Den bedeutendsten Niederschlag findet diese Beschäftigung in Sibelius’ erstem großen Orchesterwerk, "Kullervo", dessen Skizzierung noch in Wien begonnen wurde. Bei dieser programmatischen Komposition handelt es sich um die Vertonung einer Episode aus dem finnischen Nationalepos "Kalevala", das im 19. Jahrhundert von Elias Lönnrot aus finnischen Sagen und Erzählungen zusammengestellt und in Form gebracht worden war. Die Episode, welche die grausame Geschichte von Kullervo und dessen Bruder Untamo schildert, findet sich in der zweiten Ausgabe der "Kalevala" von 1849. Hier kommt zum ersten Mal im kompositorischen uvre von Sibelius eine ausgewogene Instrumentation zur Geltung, und vielleicht kann die kurze Holzbläser-Episode aus dem zweiten Teil der Symphonischen Dichtung, "Kullervon nuoruus" ("Kullervos Jugend"), auf die Wiener Auseinandersetzung mit Heber und seiner Oboe zurückgeführt werden.

"Valse triste"#

Sibelius verlässt die Stadt im Juni 1891. Die kollektive Erinnerung an seinen Wien-Besuch verblasste derart, dass es möglich wurde, eine an ihn erinnernde Gedenktafel ab 1951 am falschen Haus anzubringen. Erst 2004 fand die Versetzung an die richtige Stelle am Original-Haus in der Waaggasse 1 statt.

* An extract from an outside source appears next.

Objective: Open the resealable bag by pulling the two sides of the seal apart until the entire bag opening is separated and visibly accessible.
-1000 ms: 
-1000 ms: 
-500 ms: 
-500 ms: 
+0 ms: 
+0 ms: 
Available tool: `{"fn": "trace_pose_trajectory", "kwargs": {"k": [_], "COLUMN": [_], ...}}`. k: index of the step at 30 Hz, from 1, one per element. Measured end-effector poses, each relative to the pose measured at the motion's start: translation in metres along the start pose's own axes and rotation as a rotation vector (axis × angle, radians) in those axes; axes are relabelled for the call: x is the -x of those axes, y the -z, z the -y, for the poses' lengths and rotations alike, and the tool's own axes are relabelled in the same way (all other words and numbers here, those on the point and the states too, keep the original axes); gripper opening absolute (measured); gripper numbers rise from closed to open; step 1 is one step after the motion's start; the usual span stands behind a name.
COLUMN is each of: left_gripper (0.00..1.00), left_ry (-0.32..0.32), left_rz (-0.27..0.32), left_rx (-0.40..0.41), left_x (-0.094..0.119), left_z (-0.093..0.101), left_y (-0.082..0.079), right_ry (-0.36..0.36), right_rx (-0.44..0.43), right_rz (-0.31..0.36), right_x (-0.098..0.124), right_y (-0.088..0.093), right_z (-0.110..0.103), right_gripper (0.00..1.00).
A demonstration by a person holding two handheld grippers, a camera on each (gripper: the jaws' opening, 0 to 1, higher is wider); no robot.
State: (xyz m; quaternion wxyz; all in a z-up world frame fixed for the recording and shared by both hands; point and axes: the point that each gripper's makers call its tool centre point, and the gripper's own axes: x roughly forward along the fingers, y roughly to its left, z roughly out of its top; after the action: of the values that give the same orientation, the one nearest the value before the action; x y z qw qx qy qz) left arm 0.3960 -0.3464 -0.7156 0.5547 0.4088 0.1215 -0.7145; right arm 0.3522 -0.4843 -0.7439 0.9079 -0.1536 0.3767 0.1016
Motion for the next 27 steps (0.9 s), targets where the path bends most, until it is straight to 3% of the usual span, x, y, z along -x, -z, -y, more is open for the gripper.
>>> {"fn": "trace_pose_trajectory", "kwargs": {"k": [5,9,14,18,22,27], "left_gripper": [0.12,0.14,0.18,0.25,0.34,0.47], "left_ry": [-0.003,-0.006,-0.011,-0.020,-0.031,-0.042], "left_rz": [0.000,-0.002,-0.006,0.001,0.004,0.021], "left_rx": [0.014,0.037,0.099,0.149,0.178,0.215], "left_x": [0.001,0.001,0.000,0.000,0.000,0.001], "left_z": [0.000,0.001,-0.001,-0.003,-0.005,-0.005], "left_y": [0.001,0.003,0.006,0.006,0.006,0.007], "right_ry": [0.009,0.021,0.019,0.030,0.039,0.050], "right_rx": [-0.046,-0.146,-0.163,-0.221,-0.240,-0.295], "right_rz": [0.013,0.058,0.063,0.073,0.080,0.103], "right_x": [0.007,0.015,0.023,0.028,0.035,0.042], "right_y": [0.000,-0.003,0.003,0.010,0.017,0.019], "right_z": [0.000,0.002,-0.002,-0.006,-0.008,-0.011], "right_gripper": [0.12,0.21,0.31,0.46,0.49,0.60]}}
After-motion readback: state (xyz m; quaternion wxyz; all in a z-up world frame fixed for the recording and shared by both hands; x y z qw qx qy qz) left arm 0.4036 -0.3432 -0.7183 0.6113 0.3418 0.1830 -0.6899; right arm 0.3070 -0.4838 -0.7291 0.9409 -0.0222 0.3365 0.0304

Auch wenn Sibelius voller Enthusiasmus nach Hause schreibt: "Diese Luft macht mich verrückt! Mein Kopf ist voller Walzer!" - so konnte er während seines Wiener Studienaufenthaltes kaum einen solchen zu Papier bringen. Seinen bedeutendsten Walzer, "Valse triste" op. 44, der in seinem Dur-Teil durchaus wienerisches Idiom zeigt, wird er als Bühnenmusik für ein Stück seines Schwagers Arvid Järnefelt, "Kuolema" ("Der Tod"), schreiben.

Ungeachtet der Verbindung des implizit Wienerischen mit dem Tod: Als bemerkenswert kann der Umstand erachtet werden, dass die Komposition dieses Walzers nicht lange nach seinem letzten Wiener Aufenthalt vom März 1901 in Angriff genommen wurde.

Markus Vorzellner lebt als Pianist, Musikpublizist und Pädagoge in Wien.